BEGIN Supplied material
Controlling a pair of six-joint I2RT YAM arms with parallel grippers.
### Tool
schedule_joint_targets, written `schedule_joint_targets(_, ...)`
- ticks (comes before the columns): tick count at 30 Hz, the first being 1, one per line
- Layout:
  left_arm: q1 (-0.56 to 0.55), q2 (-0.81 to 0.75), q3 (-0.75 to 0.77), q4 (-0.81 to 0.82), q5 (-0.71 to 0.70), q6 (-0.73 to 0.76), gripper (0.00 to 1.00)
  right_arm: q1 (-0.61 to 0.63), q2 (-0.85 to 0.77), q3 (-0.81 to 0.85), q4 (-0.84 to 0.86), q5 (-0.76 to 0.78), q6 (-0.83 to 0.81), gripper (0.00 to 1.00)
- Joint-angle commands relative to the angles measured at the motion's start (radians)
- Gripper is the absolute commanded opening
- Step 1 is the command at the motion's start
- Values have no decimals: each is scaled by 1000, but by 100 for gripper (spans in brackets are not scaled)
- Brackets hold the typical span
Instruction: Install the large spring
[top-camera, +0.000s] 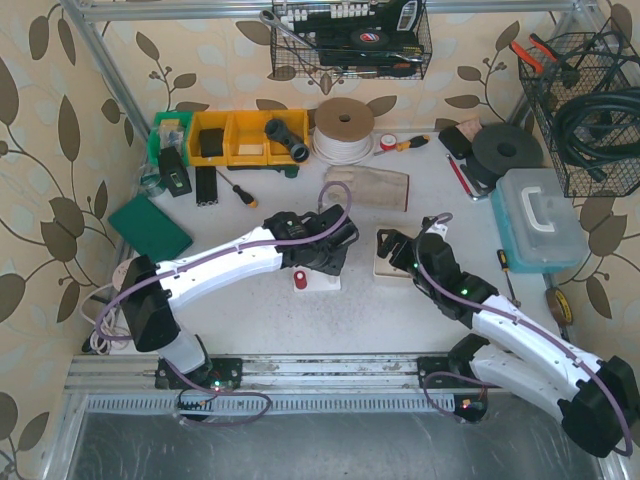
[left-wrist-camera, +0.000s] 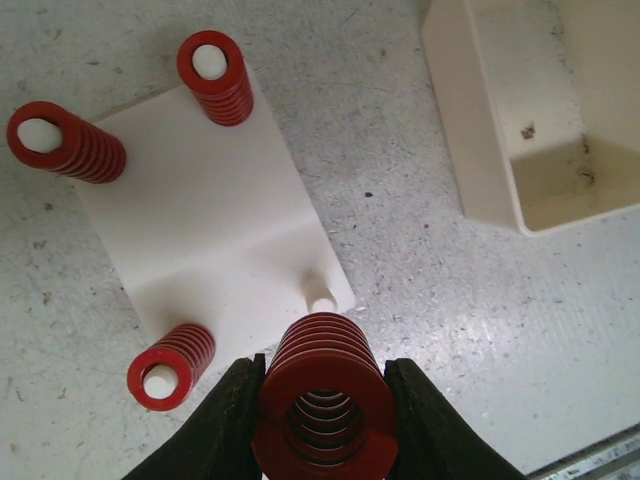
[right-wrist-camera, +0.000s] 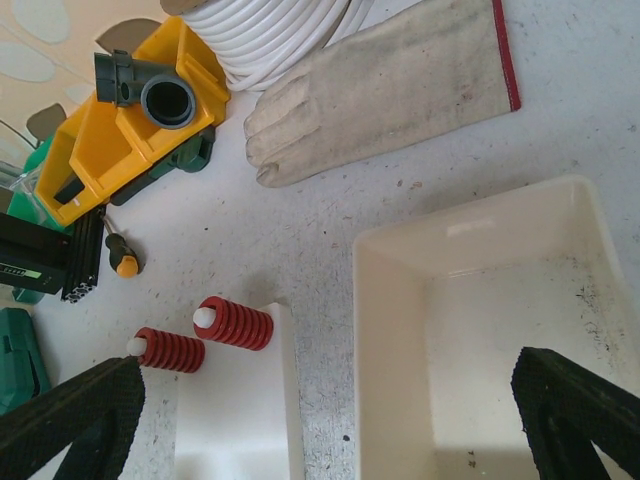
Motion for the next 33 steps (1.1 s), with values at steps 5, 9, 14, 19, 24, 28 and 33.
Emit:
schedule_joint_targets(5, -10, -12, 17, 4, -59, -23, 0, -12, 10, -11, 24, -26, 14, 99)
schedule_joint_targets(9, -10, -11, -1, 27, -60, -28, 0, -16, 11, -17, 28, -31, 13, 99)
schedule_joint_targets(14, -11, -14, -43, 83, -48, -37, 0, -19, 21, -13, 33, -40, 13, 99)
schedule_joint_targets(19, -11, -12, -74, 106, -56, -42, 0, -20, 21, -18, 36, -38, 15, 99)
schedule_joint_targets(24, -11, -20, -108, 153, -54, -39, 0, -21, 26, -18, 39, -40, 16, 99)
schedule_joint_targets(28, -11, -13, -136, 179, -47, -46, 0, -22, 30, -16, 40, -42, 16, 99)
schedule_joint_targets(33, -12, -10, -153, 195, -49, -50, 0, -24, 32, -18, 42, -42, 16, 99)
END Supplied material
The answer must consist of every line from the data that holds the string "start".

- Joint-angle commands relative to the angles measured at the motion's start (radians)
- Step 1 is the command at the motion's start

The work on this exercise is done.